# [What this task involves]
Each entry, from beginning to end, is to be transcribed verbatim.

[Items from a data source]

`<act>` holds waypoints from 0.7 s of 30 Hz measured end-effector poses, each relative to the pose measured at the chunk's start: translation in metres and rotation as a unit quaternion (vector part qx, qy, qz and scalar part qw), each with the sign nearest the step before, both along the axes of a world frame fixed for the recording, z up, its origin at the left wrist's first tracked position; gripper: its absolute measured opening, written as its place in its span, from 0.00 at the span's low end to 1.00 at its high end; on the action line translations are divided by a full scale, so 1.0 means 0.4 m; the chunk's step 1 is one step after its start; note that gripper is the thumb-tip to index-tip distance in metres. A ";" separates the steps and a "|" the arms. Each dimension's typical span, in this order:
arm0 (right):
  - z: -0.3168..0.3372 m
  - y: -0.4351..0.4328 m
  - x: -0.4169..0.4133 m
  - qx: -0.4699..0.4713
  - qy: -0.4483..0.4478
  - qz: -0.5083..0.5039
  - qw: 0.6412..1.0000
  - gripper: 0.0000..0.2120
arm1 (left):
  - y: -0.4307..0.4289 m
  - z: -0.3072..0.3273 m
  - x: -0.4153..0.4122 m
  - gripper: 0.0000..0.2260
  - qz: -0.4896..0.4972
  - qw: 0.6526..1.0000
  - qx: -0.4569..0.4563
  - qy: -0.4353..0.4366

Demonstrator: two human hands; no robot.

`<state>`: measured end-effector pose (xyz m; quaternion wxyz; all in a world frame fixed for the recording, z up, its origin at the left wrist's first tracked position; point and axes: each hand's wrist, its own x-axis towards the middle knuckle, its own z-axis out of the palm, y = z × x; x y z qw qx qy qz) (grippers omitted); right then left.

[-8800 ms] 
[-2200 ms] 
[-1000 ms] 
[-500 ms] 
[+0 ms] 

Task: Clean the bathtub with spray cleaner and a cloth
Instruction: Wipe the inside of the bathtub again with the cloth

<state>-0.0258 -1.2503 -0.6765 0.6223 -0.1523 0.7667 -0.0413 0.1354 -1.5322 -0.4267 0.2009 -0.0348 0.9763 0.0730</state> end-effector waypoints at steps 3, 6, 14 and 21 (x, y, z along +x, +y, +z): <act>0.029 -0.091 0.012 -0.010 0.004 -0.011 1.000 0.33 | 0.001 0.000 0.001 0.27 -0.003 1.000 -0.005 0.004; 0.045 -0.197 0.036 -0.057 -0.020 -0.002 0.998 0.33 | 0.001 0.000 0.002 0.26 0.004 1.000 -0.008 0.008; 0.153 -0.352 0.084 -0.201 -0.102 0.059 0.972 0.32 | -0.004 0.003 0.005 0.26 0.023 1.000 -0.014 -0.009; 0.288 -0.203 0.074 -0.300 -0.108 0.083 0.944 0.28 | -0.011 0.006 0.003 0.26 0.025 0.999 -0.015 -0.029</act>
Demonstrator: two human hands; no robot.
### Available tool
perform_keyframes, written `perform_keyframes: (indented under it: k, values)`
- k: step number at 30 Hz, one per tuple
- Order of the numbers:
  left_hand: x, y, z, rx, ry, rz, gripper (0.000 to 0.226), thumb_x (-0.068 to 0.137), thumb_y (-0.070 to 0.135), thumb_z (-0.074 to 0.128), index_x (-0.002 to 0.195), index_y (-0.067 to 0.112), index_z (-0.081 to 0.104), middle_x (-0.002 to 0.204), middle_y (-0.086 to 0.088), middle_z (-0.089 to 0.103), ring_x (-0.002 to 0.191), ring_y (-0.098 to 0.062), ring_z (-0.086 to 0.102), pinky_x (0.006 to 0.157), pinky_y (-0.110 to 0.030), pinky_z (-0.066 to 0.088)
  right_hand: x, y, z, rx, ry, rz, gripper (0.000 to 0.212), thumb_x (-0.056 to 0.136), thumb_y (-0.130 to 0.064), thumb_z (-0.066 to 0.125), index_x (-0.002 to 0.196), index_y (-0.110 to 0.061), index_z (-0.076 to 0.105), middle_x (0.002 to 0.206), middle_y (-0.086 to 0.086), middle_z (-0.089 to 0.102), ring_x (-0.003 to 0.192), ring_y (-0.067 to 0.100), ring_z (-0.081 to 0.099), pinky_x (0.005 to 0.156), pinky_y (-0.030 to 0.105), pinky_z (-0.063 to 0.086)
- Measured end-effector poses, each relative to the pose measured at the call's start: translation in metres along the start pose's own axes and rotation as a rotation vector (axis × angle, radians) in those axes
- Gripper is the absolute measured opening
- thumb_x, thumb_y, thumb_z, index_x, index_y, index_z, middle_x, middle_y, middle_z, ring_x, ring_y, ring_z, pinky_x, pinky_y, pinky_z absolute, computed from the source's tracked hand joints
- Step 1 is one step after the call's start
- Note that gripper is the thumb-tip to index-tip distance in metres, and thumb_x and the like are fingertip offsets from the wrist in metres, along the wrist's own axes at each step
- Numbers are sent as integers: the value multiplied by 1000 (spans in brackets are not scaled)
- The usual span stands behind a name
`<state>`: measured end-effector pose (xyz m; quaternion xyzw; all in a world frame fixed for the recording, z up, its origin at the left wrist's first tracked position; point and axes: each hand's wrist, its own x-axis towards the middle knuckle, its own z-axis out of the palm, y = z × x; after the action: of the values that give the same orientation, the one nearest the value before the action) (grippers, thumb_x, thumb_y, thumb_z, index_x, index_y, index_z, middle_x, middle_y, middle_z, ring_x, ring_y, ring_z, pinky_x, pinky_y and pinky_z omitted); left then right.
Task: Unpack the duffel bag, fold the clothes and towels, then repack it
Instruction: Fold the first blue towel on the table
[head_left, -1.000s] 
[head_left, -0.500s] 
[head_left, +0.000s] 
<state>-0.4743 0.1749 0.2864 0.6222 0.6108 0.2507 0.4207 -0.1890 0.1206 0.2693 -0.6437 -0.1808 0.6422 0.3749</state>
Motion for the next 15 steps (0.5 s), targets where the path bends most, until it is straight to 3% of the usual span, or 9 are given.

# [Response to this task]
`<act>` holds waypoints from 0.7 s of 30 Hz measured end-effector poses, each relative to the pose measured at the chunk's start: translation in metres and rotation as a unit quaternion (vector part qx, qy, qz and scalar part qw), each with the sign nearest the step before, both along the axes of a world frame fixed for the recording, z up, its origin at the left wrist's first tracked position; gripper: its absolute measured opening, written as its place in its span, from 0.00 at the span's low end to 1.00 at its high end; on the action line translations are divided by a full scale, so 1.0 means 0.4 m; the chunk's step 1 is one step after its start; note that gripper is the thumb-tip to index-tip distance in metres. A ";" separates the steps and a "|" the arms. Each dimension's typical span, in this order:
arm0 (right):
  - z: -0.3168..0.3372 m
  - y: -0.4351..0.4328 m
  - x: -0.4169..0.4133 m
  - qx: -0.4699..0.4713
  - qy: -0.4483..0.4478
  - qz: -0.5083..0.5039
  - qw: 0.6412..1.0000
  - gripper: 0.0000..0.2120
arm1 (left):
  - y: -0.4307..0.4289 m
  - z: -0.3072..0.3273 m
  - x: -0.4153..0.4122 m
  - gripper: 0.0000..0.2260
  - qz: -0.4896..0.4972
  - qw: 0.6526..1.0000
  - qx: -0.4569..0.4563
  - qy: -0.4353..0.4366

Demonstrator: two human hands; no robot.

`<state>`: measured end-effector pose (xyz m; quaternion wxyz; all in a world frame fixed for the recording, z up, its origin at the left wrist's first tracked position; point and axes: each hand's wrist, its own x-axis towards the middle knuckle, its own z-axis out of the palm, y = z × x; x y z qw qx qy qz) (grippers omitted); right then left.

[-8800 ms] 
[-2200 ms] 
[-1000 ms] 
[-500 ms] 
[+0 ms] 

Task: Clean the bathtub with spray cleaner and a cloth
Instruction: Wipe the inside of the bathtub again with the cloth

<state>-0.0258 -1.2503 -0.6765 0.6223 -0.1523 0.7667 -0.0413 0.1354 -1.5322 -0.4267 0.2009 -0.0348 0.9763 0.0730</state> end-effector waypoints at steps 3, 6, 14 and 21 (x, y, z along +x, +y, +z): <act>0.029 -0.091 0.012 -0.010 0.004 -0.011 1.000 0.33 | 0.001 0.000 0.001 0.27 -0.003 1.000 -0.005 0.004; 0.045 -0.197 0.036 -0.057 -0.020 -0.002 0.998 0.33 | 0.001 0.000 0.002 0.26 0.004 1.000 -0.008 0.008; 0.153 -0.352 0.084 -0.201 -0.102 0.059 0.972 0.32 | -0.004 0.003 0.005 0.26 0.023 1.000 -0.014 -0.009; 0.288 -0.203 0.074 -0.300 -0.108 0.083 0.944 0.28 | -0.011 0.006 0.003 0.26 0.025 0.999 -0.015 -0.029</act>
Demonstrator: two human hands; no robot.
### Available tool
perform_keyframes, written `perform_keyframes: (indented under it: k, values)`
- k: step number at 30 Hz, one per tuple
- Order of the numbers:
  left_hand: x, y, z, rx, ry, rz, gripper (0.000 to 0.226), thumb_x (-0.068 to 0.137), thumb_y (-0.070 to 0.135), thumb_z (-0.074 to 0.128), index_x (-0.002 to 0.195), index_y (-0.067 to 0.112), index_z (-0.081 to 0.104), middle_x (-0.002 to 0.204), middle_y (-0.086 to 0.088), middle_z (-0.089 to 0.103), ring_x (-0.002 to 0.191), ring_y (-0.098 to 0.062), ring_z (-0.086 to 0.102), pinky_x (0.006 to 0.157), pinky_y (-0.110 to 0.030), pinky_z (-0.066 to 0.088)
  right_hand: x, y, z, rx, ry, rz, gripper (0.000 to 0.212), thumb_x (-0.056 to 0.136), thumb_y (-0.130 to 0.064), thumb_z (-0.066 to 0.125), index_x (-0.002 to 0.196), index_y (-0.110 to 0.061), index_z (-0.076 to 0.105), middle_x (0.002 to 0.206), middle_y (-0.086 to 0.086), middle_z (-0.089 to 0.102), ring_x (-0.003 to 0.192), ring_y (-0.067 to 0.100), ring_z (-0.081 to 0.099), pinky_x (0.005 to 0.156), pinky_y (-0.030 to 0.105), pinky_z (-0.063 to 0.086)
- Measured end-effector poses, each relative to the pose measured at the call's start: translation in metres along the start pose's own axes and rotation as a rotation vector (axis × angle, radians) in those axes
- Gripper is the absolute measured opening
- thumb_x, thumb_y, thumb_z, index_x, index_y, index_z, middle_x, middle_y, middle_z, ring_x, ring_y, ring_z, pinky_x, pinky_y, pinky_z absolute, computed from the source's tracked hand joints
- Step 1 is one step after the call's start
- Note that gripper is the thumb-tip to index-tip distance in metres, and thumb_x and the like are fingertip offsets from the wrist in metres, along the wrist's own axes at each step
- Numbers are sent as integers: the value multiplied by 1000 (spans in brackets are not scaled)
- The usual span stands behind a name
`<state>`: measured end-effector pose (xyz m; quaternion xyzw; all in a world frame fixed for the recording, z up, its origin at the left wrist's first tracked position; point and axes: each hand's wrist, its own x-axis towards the middle knuckle, its own z-axis out of the palm, y = z × x; after the action: of the values that give the same orientation, the one nearest the value before the action) (grippers, thumb_x, thumb_y, thumb_z, index_x, index_y, index_z, middle_x, middle_y, middle_z, ring_x, ring_y, ring_z, pinky_x, pinky_y and pinky_z omitted); left then right.
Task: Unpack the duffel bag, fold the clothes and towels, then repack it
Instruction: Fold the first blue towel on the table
[head_left, -1.000s] 
[head_left, -0.500s] 
[head_left, +0.000s] 
<state>-0.4743 0.1749 0.2864 0.6222 0.6108 0.2507 0.4207 -0.1890 0.1206 0.2693 -0.6437 -0.1808 0.6422 0.3749</state>
Motion for the next 15 steps (0.5 s), targets where the path bends most, until it is straight to 3% of the usual span, or 9 are given.

No further output is required for this answer.